#### ASSIGNMENT
Can you restate the lines of the entries below, word for word, from the first one through the line that includes "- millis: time"?

Items from a data source
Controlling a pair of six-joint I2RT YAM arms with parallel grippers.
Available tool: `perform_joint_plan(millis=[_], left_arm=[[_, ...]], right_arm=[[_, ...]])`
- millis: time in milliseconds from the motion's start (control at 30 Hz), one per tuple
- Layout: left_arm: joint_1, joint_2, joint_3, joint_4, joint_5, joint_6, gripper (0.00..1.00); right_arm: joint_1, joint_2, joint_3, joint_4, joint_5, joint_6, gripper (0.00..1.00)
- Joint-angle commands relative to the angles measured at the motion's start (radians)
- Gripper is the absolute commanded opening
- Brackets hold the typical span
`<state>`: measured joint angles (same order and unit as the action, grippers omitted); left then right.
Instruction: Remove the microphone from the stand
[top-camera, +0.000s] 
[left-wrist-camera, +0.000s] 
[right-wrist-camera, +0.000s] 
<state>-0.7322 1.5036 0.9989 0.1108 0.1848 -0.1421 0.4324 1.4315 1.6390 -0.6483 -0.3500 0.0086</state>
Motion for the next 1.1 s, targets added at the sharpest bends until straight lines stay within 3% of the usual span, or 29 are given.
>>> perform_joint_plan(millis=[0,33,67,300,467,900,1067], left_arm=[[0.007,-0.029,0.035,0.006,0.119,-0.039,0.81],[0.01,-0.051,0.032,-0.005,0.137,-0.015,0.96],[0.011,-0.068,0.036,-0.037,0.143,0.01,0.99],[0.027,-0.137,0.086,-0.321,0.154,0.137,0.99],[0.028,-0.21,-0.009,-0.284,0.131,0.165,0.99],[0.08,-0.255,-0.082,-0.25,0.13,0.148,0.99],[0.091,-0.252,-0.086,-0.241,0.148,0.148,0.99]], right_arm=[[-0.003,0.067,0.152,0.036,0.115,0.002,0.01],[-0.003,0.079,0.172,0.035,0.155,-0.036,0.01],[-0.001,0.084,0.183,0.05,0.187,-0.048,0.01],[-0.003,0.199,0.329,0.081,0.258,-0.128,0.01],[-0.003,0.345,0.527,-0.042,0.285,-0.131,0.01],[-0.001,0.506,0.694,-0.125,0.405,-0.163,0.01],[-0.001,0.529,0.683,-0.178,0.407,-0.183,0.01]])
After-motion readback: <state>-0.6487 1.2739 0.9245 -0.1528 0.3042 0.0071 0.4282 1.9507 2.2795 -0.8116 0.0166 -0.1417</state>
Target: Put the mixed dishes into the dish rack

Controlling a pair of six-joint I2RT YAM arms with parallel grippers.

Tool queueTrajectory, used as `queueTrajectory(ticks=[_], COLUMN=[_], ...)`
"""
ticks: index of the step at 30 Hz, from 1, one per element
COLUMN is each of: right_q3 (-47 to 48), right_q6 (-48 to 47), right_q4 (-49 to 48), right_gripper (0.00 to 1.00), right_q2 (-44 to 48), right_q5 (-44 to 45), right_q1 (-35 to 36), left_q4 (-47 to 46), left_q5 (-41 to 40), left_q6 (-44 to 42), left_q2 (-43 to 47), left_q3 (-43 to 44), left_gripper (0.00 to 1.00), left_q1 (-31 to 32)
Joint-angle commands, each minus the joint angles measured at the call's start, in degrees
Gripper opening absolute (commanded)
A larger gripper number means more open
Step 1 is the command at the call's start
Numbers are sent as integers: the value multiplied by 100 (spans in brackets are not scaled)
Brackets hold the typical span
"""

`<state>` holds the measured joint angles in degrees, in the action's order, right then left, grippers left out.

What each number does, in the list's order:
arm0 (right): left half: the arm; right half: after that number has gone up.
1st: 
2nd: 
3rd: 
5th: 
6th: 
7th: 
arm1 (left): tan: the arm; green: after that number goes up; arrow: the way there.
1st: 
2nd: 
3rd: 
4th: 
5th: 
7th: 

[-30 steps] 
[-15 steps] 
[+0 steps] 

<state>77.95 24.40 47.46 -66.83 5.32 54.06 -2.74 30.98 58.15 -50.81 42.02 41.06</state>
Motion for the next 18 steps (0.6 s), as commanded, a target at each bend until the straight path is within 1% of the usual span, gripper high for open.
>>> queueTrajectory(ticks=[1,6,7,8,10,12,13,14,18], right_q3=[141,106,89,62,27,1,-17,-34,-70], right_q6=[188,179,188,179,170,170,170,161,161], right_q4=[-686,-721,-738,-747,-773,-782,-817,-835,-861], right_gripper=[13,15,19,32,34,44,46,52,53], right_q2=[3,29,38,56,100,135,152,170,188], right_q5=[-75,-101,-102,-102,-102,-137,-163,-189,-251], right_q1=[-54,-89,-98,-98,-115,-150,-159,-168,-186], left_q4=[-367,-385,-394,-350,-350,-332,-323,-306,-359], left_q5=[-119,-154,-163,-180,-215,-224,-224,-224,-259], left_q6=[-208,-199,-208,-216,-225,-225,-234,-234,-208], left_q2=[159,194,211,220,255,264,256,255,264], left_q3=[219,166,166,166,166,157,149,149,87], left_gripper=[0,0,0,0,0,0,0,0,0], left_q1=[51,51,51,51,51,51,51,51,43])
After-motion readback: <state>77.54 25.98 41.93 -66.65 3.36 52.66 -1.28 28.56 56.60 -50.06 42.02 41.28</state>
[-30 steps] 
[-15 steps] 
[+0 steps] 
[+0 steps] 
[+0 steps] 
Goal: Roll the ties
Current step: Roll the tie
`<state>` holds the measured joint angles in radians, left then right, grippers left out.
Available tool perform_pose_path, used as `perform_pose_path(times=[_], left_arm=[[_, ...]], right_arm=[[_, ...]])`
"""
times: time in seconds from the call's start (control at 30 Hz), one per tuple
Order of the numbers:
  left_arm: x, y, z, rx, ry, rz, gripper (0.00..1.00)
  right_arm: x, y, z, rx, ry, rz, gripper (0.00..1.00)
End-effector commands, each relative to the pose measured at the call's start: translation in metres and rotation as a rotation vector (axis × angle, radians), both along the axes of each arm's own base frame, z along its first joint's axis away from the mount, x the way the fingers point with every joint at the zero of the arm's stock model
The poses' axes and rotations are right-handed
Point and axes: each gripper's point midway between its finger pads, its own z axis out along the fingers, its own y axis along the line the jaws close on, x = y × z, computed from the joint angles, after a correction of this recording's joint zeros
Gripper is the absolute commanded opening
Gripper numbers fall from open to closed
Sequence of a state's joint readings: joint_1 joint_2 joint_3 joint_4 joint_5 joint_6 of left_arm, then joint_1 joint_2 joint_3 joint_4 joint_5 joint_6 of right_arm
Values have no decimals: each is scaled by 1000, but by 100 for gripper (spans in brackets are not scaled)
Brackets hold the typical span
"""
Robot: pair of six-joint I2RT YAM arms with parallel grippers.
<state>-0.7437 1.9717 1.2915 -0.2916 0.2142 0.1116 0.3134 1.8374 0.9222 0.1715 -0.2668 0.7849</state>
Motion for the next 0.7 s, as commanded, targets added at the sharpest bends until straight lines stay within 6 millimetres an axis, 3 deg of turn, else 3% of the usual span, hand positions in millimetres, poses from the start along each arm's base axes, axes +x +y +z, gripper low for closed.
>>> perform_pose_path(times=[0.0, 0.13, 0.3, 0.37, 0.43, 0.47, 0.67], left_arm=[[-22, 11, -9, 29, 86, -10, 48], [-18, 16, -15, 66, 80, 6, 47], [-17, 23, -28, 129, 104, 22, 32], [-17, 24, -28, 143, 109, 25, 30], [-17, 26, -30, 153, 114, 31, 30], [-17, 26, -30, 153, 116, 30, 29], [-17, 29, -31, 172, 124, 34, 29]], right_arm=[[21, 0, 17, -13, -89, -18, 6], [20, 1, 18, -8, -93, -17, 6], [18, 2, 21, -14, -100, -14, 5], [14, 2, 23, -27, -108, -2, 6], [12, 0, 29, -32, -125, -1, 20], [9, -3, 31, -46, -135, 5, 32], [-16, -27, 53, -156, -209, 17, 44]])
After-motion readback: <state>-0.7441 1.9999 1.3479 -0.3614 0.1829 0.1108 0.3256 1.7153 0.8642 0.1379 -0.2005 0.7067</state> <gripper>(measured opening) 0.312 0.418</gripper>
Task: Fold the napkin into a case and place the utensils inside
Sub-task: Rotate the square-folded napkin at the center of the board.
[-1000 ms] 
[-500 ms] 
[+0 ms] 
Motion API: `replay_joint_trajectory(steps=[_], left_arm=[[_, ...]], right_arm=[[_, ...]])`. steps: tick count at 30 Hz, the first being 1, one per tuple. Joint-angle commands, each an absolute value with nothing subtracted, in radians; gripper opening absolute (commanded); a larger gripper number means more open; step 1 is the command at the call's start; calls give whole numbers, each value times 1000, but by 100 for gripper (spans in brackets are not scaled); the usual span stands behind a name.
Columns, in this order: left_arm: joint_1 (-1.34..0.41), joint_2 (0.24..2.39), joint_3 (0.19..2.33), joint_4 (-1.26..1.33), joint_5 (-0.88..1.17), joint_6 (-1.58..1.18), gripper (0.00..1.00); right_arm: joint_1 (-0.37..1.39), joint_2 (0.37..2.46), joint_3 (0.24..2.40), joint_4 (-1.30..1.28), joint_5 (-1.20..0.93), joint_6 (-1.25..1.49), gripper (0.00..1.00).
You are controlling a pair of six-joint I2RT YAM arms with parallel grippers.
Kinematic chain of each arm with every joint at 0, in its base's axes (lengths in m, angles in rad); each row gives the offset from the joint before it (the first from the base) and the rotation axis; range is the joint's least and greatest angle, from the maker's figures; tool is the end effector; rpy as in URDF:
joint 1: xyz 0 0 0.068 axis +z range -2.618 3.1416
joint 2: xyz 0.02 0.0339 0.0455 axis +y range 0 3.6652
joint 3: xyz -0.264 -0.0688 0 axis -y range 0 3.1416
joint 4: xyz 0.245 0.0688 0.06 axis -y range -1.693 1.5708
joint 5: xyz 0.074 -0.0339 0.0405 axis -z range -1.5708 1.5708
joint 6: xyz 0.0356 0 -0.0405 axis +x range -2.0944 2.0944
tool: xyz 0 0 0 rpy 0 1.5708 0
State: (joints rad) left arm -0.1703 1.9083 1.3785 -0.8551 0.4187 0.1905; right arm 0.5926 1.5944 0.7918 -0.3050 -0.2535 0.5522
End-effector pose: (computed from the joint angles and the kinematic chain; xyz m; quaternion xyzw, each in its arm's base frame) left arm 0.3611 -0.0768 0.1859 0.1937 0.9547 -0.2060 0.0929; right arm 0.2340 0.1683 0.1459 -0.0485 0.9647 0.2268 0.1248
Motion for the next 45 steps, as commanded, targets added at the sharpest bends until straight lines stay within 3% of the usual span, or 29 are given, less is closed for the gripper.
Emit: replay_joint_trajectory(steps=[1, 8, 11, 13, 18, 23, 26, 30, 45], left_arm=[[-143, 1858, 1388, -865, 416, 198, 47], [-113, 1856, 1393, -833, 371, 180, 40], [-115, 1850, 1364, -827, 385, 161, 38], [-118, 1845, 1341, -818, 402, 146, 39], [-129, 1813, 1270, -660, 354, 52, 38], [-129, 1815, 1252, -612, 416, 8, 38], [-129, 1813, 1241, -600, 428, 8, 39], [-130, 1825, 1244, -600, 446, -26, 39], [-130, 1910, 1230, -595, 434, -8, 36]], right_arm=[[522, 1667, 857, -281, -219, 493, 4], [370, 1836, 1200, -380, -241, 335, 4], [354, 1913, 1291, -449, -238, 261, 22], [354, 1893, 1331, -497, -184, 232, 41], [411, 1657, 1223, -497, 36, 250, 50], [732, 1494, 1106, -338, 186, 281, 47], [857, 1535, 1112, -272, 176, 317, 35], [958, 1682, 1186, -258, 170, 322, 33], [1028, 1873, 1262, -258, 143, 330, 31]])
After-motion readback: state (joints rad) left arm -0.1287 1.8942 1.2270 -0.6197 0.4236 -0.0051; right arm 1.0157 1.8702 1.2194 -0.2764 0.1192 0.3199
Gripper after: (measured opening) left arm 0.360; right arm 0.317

#### TASK SOLUTION
Controlling a pair of six-joint I2RT YAM arms with parallel grippers.
Available tool: `perform_joint_plan(millis=[_], left_arm=[[_, ...]], right_arm=[[_, ...]])`
- millis: time in milliseconds from the motion's start (control at 30 Hz), one per tuple

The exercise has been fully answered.